What is required ->
Your answer must be an exact transcription of the lines from the line with "Where in the photo above can the blue" through the final line of the data.
────────────────
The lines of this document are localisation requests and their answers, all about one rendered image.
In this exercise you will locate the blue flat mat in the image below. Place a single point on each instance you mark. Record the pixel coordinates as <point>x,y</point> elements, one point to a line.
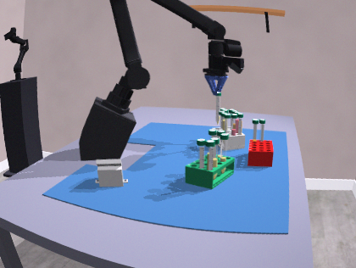
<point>255,199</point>

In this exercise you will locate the green tube rack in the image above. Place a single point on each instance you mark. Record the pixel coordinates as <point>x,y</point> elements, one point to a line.
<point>204,177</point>

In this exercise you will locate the red tube rack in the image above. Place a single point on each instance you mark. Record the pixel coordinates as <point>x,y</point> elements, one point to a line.
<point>258,157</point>

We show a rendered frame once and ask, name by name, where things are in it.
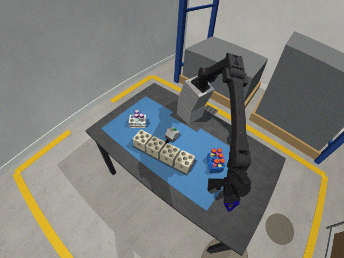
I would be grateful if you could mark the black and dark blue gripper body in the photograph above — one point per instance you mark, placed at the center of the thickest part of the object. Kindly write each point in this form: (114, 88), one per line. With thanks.
(231, 199)

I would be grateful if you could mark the blue tube rack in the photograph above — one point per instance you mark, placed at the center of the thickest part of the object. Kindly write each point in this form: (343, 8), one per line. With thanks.
(210, 162)

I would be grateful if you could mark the centrifuge tube with yellow liquid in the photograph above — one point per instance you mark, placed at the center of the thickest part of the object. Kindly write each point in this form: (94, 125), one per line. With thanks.
(221, 162)

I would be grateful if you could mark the white tube rack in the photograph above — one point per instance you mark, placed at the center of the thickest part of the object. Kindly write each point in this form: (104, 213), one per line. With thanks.
(133, 125)

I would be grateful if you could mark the cream block with round holes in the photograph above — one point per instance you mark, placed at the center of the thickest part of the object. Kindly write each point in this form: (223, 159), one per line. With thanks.
(184, 161)
(169, 154)
(155, 146)
(141, 139)

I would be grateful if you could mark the blue flat mat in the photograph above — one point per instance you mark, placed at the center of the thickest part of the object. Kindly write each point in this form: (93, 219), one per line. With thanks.
(158, 120)

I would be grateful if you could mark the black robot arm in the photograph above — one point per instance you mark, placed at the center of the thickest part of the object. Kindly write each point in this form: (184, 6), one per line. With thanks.
(239, 156)

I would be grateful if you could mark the pink tube with purple cap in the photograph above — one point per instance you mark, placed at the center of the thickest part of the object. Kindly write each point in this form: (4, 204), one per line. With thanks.
(219, 150)

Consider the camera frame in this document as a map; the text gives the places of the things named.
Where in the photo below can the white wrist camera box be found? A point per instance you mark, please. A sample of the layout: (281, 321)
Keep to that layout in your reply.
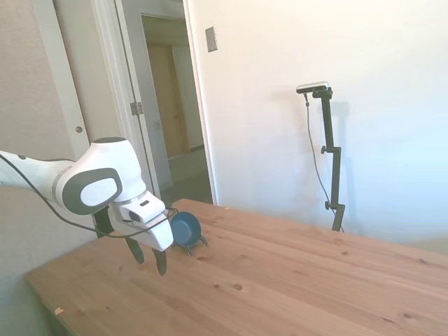
(147, 210)

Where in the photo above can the white closet door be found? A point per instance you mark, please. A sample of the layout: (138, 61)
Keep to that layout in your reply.
(80, 70)

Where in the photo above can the wooden hallway door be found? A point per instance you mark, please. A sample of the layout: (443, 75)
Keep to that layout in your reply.
(164, 105)

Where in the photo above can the black tower speaker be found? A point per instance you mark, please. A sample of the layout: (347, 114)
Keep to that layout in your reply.
(103, 222)

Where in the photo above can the metal door hinge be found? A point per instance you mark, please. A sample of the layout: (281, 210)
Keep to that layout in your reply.
(136, 108)

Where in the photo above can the metal door knob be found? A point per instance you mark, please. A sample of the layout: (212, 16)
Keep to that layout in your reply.
(79, 129)

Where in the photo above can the black camera stand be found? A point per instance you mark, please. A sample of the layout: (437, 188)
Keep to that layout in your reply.
(329, 122)

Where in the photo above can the open grey white door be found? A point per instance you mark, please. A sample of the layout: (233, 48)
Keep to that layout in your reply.
(144, 87)

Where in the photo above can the grey wall switch plate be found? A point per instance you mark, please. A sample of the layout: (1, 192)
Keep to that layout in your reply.
(211, 39)

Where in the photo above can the blue bowl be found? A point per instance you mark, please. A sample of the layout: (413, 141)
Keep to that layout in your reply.
(185, 229)

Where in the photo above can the silver black stereo camera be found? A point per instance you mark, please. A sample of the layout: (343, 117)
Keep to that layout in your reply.
(313, 87)

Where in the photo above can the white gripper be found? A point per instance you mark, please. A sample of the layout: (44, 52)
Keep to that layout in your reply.
(157, 234)
────────────────
Your response ->
Where in the photo above can the blue bowl be found? A point per instance you mark, please. A sample of the layout: (413, 141)
Keep to that layout in your reply.
(185, 229)

Where in the photo above can the silver black stereo camera be found? A point per instance you mark, please. A sample of the layout: (343, 117)
Keep to that layout in your reply.
(313, 87)

Where in the photo above can the white gripper be found? A point per instance you mark, please. A sample of the layout: (44, 52)
Keep to that layout in your reply.
(157, 234)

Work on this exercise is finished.